In one word: Excellent!

It's been a long time since I've been motivated to venture out and see a thriller in the theaters but this film lived up to the hype and more.

Smartly acted, well written, timely, and meaningful. In other words not the usual Hollywood pablum starring Nick Cage.

I also highly recommend the director's other recent film "City of God".

The Rolling Stone review
Quote:
This late-August release comes in the nick of time to prove a point: Movies that give a damn do have a place in summer.
Director Fernando Meirelles, justly Oscar nominated for 2003's City of God (set in the slums of his native Brazil), again performs visual miracles that resonate with feeling. He and screenwriter Jeffrey Caine put a human face on John le Carre's novel of sex, lies and dirty politics in modern Africa. Prepare for a thrilling ride.

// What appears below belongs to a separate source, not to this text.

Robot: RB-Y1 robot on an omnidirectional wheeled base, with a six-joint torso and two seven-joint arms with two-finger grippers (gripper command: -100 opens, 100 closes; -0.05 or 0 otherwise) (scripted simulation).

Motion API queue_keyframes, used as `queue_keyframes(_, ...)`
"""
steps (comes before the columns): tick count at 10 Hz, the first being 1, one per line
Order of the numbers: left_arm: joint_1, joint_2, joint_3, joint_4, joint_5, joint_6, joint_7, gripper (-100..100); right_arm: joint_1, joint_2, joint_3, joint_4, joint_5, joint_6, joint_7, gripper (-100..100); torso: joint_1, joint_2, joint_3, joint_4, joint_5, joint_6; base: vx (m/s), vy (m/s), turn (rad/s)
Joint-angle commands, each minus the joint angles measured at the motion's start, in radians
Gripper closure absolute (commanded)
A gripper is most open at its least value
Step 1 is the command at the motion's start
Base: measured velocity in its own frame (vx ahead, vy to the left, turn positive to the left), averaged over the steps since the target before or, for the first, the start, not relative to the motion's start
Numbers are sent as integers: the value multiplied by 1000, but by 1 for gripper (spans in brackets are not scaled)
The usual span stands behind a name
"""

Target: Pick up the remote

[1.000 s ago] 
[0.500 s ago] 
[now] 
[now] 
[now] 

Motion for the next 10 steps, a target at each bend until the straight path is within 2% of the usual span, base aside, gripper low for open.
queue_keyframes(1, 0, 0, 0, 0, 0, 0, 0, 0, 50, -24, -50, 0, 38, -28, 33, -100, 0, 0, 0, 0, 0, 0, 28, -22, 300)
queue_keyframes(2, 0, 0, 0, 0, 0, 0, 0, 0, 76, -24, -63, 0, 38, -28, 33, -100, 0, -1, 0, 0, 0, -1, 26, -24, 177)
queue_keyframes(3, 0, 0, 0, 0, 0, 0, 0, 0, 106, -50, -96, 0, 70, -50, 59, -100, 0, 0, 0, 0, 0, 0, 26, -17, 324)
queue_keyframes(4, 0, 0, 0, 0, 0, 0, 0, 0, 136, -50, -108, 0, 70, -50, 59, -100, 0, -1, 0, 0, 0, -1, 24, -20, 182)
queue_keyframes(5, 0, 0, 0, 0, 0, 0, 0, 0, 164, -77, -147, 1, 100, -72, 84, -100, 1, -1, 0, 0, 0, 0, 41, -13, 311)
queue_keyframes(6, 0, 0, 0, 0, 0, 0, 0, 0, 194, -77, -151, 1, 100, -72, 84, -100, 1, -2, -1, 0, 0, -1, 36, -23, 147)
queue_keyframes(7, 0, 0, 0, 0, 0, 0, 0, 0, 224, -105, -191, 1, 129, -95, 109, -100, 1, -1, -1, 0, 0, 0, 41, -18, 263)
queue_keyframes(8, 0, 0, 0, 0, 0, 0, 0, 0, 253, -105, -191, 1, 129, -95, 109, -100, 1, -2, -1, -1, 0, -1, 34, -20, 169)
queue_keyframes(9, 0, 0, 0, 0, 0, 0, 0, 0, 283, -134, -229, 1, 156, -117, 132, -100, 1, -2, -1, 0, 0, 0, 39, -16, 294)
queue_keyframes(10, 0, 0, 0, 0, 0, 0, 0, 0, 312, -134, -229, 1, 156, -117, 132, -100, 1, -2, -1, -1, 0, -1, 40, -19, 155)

Ralph Fiennes meets all the challenges of playing Justin Quayle, a British diplomat in Kenya who would rather tend his garden than deal with the difficult questions he's asked by Tessa Abbott (Rachel Weisz). She's a firebrand activist who thinks the Brit higher-ups, led by Bernard Pellegrin (Bill Nighy), are in league with a pharmaceutical company to use suffering Africans as guinea pigs for drug experiments. Justin is a little scared by Tessa and a lot attracted.

That this eventual marriage of opposites works is mostly due to a tacit agreement that Justin will turn a blind eye to Tessa's relentless goading of Her Majesty's operatives. But when she dies in an alleged car accident, Justin's eyes are slowly opened. Rumors fly that Tessa had been getting it on with the African doctor (Hubert Kounde) who died with her. Justin's jealousy is fueled by his Iago-ish colleague (Danny Huston). Flashbacks of the couple -- in and out of bed -- allow for several teasing points of view.

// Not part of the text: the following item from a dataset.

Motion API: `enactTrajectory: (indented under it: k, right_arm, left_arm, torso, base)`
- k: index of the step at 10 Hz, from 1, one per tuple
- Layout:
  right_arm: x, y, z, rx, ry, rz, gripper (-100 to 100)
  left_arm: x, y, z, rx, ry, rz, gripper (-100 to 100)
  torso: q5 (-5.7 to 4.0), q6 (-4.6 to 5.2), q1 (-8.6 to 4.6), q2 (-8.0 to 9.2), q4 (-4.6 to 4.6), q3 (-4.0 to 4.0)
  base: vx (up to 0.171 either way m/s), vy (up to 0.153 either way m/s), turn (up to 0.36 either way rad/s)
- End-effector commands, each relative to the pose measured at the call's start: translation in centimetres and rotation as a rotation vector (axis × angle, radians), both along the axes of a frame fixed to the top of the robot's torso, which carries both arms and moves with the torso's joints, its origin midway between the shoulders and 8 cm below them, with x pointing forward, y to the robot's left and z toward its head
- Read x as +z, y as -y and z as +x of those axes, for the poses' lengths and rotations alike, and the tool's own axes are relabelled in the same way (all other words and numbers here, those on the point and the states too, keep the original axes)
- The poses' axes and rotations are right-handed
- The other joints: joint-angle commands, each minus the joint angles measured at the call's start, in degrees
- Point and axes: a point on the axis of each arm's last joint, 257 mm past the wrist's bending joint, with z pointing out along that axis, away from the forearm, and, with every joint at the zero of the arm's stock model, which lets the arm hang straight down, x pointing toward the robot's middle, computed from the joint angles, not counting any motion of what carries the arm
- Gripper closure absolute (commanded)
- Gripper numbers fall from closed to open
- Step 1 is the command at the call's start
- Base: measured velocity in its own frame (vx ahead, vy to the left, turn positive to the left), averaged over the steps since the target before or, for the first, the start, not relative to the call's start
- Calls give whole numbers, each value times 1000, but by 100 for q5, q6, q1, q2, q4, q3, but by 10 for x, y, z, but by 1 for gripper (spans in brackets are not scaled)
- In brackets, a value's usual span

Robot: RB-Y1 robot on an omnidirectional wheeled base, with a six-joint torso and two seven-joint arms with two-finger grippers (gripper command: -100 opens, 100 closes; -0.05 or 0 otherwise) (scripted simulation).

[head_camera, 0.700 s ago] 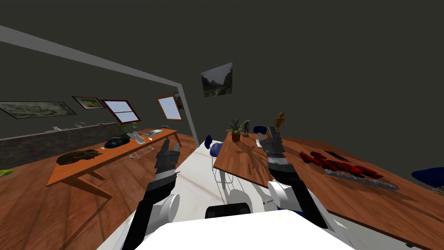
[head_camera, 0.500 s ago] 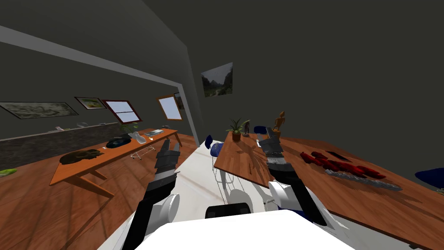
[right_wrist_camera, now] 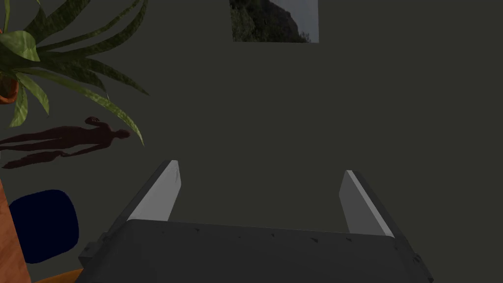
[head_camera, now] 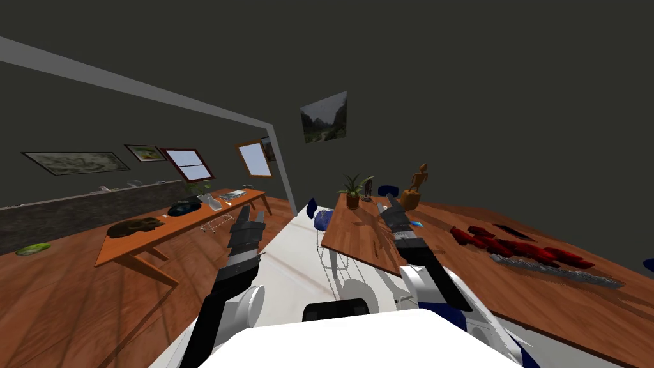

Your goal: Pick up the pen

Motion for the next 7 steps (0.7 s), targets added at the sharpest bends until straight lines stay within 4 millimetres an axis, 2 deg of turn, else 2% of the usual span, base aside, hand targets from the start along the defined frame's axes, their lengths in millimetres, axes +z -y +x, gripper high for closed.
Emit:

The movie kicks in hard as a thriller when Justin takes up Tessa's cause. He travels to London, Berlin and Nairobi, risking his career and his life to uncover a political conspiracy that might also reveal the truth about his wife. It's a love story between a man and a ghost, and Fiennes and Weisz give every gesture and glance a haunting erotic urgency. The underrated Weisz is electrifying in her richest role to date. And Fiennes plays this reluctant hero like a gathering storm, his performance growing in power as passivity ceases to be an option. His embrace of Africa, which Meirelles and his gifted cinematographer, Cesar Charlone, present as a stinging rebuke to global indifference, is his embrace of Tessa. In negotiating the slippery slope of political and personal commitment, Meirelles emerges with one of the year's best and most provocative movies. Long after it's over, you still feel its sting.


PETER TRAVERS
(Posted Aug 11, 2005)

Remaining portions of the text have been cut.